---------- Given records

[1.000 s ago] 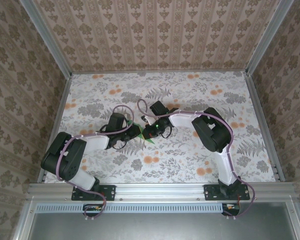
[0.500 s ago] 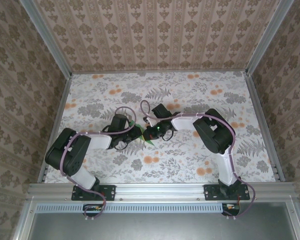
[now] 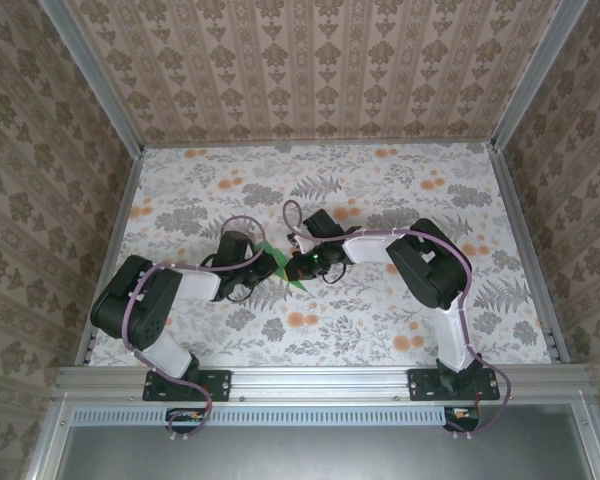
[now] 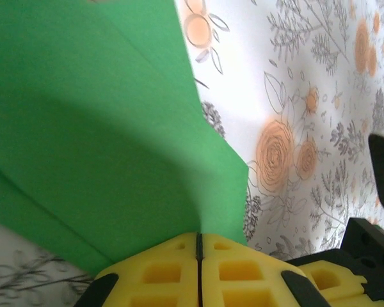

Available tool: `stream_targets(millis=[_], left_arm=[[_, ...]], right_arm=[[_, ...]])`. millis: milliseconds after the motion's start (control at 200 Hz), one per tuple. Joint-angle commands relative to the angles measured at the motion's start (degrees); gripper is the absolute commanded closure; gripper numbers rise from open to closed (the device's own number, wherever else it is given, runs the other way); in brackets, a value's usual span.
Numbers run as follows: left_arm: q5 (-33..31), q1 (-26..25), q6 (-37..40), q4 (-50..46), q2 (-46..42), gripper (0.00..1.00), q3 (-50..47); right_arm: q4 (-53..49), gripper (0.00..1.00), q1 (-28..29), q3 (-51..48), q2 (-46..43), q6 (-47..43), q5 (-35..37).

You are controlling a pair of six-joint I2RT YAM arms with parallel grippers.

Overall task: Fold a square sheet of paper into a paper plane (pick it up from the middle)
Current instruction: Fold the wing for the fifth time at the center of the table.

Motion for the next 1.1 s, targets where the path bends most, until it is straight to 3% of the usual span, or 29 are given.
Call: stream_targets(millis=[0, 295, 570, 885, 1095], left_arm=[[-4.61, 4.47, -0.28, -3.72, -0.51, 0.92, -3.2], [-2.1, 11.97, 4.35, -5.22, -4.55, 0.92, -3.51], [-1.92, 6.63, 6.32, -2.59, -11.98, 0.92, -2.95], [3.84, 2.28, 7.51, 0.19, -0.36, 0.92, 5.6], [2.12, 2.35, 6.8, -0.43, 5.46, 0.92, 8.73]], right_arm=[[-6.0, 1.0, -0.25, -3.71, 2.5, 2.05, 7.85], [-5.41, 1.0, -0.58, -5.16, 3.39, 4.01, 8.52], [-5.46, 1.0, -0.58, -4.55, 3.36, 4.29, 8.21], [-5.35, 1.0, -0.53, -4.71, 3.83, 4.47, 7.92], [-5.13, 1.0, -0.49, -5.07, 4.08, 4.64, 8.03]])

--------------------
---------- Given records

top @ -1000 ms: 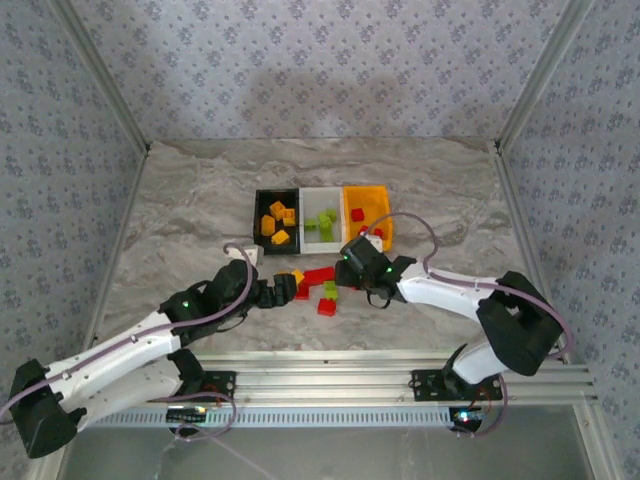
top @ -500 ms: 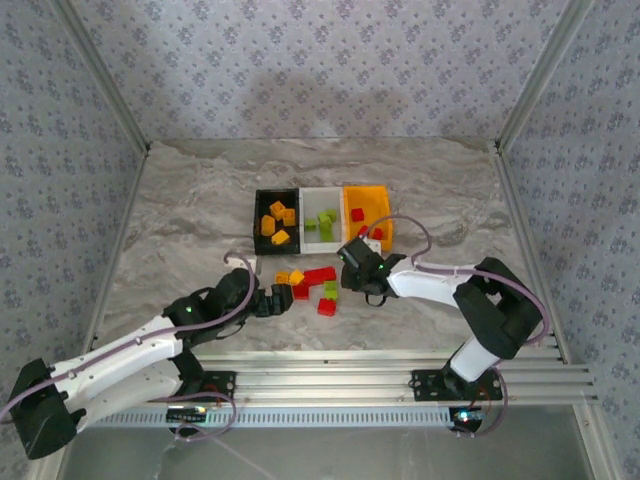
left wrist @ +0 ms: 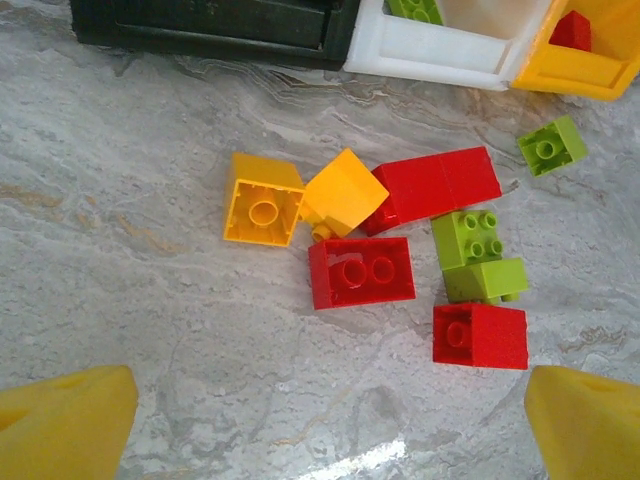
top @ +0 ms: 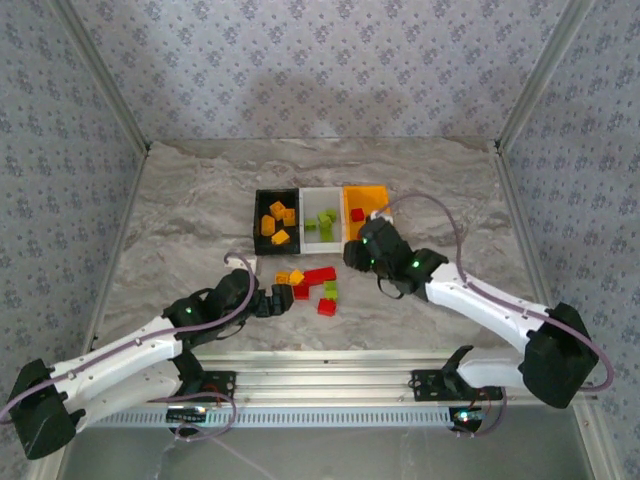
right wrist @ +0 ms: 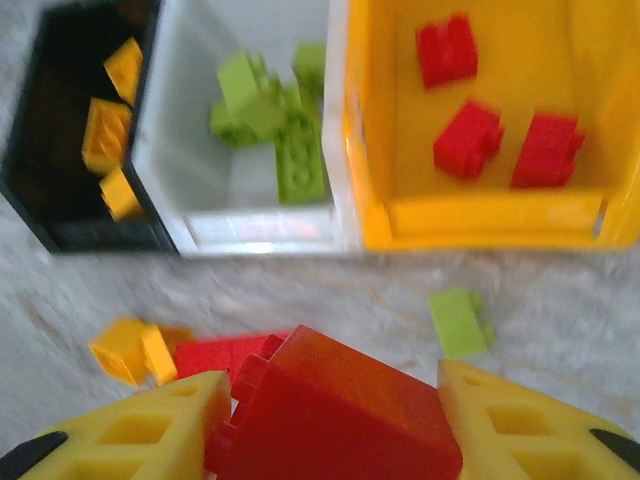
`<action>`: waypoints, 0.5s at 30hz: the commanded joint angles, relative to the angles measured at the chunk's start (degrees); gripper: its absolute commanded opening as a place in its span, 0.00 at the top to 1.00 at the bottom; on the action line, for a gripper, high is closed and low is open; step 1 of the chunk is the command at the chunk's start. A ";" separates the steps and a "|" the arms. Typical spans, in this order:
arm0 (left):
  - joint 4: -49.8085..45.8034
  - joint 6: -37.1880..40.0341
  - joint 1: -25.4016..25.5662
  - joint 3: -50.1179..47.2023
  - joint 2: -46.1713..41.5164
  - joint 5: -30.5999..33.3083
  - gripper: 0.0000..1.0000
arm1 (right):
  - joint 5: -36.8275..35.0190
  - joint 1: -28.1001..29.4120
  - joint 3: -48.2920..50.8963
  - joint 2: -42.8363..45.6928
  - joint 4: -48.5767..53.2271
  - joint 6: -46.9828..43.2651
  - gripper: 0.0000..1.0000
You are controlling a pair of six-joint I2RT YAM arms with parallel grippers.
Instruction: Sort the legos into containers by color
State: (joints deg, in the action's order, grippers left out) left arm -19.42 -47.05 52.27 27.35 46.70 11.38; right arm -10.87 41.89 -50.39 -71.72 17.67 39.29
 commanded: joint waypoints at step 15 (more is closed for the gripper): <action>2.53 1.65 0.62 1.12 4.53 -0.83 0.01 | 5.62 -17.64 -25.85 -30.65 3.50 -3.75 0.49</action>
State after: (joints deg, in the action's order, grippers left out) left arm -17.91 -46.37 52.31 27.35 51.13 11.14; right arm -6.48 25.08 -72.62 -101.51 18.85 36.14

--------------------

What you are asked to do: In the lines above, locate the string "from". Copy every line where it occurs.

Task output:
Available tool: `stream_targets(millis=[_], left_arm=[[_, ...]], right_arm=[[_, ...]])`. millis: milliseconds after the motion's start (control at 200 Hz), one per tuple. Joint-angle commands relative to the angles measured at the motion's start (degrees); gripper is the absolute commanded closure; gripper numbers rise from open to closed (the device's own number, wherever else it is given, runs the other way); in brackets, a value's usual span.
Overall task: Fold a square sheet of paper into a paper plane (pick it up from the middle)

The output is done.